Time of Terror
Page 21
Sara had almost reached the Rue Honoré when she heard the drum. She knew at once what it meant and quickened her pace but she was too late. There were guards lining both sides of the street and already she could see the start of the procession winding its way towards her. She hesitated, wondering whether to turn back and linger in the gardens until it passed—she had no desire to watch the latest batch of human misery on its way to the guillotine—but then she heard a voice she recognised.
“Good day, Citoyenne. Anyone you know today?”
Eleanor Duplay. One of her fellow students. And though her eyes were mocking there was the suggestion of a threat there, too—or a warning.
“No. Why should I?” Cursing her lack of wit as soon as the words were out. Overhasty, defensive . . . Why could she not make a joke of it? Laugh in her face. Except that you did not laugh at Eleanor Duplay. And if you made a joke you had better make sure it could not be misconstrued as unpatriotic.
One such joke—incautiously told in Paris—was that wherever two people were gathered together, one would be an informer. But it was surely the curse of the Setons to have as your own personal sneak the daughter of Robespierre’s landlord. Further incautious rumour suggested that she was also Robespierre’s lover but Sara could not believe it of so cold a fish. But perhaps this was what they had in common.

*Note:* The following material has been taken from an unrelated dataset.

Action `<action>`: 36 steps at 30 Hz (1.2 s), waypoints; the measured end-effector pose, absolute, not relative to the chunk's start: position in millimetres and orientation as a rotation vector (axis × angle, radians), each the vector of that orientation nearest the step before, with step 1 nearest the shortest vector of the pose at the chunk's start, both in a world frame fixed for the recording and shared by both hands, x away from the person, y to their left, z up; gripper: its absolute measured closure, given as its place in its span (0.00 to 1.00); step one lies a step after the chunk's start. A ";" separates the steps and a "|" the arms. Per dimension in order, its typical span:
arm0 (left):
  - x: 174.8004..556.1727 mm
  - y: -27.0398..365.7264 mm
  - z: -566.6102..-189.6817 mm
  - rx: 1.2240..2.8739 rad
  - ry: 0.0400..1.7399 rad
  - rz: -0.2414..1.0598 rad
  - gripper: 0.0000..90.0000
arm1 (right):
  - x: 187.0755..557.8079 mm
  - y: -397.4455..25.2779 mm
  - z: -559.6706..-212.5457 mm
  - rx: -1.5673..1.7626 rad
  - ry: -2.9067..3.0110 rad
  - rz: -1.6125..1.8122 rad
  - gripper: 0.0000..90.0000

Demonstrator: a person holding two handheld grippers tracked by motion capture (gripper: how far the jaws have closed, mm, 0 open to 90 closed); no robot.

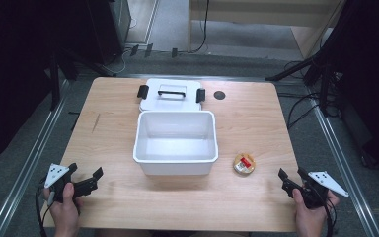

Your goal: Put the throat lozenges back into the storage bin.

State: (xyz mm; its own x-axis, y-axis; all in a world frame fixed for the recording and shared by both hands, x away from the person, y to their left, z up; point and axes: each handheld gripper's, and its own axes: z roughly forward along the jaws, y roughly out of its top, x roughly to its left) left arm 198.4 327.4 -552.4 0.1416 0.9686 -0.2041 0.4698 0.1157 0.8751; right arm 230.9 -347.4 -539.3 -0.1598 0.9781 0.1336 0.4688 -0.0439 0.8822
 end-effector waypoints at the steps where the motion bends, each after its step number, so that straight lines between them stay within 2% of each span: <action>1: 198.4 327.4 -552.4 1.495 1.468 0.681 0.00 | 230.9 -347.4 -539.3 1.539 1.667 1.155 0.31; 11: 198.7 328.2 -552.4 1.499 1.464 0.672 0.00 | 236.7 -333.0 -530.5 1.423 1.763 1.089 0.38; 14: 199.0 327.4 -552.5 1.499 1.467 0.672 0.00 | 240.9 -329.4 -522.3 1.416 1.867 1.033 0.43; 20: 200.0 327.4 -552.4 1.505 1.463 0.669 0.00 | 244.9 -325.4 -510.1 1.421 1.950 0.983 0.44; 25: 199.9 328.1 -552.4 1.502 1.460 0.664 0.00 | 251.4 -319.8 -505.6 1.478 2.085 0.895 0.37; 27: 200.0 327.9 -552.5 1.504 1.456 0.660 0.00 | 255.7 -315.1 -508.3 1.505 2.154 0.823 0.31; 29: 200.1 327.8 -552.5 1.505 1.456 0.658 0.00 | 257.2 -314.1 -509.5 1.511 2.176 0.804 0.30; 31: 200.2 328.0 -552.5 1.507 1.455 0.657 0.00 | 262.1 -310.8 -512.6 1.538 2.224 0.732 0.21; 36: 200.2 327.5 -552.5 1.507 1.456 0.657 0.00 | 268.0 -306.8 -512.0 1.571 2.293 0.687 0.16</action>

“We all seem to know someone these days who has betrayed the Revolution,” observed Eleanor reprovingly.
“What, even you, Eleanor?”
Eleanor looked at her searchingly a moment, to see if she was being ridiculed. Then, apparently satisfied that no one would dare, least of all none as inconsequential as Sara Seton, she added: “We have trusted too many who have proved false in the past. And doubtless will in the future. They all wear masks to hide their corruption.”
One of the other students had whispered to Sara that when Eleanor said “we” she meant Robespierre and that she spoke as a kind of priestess or oracle, echoing the voice of the god.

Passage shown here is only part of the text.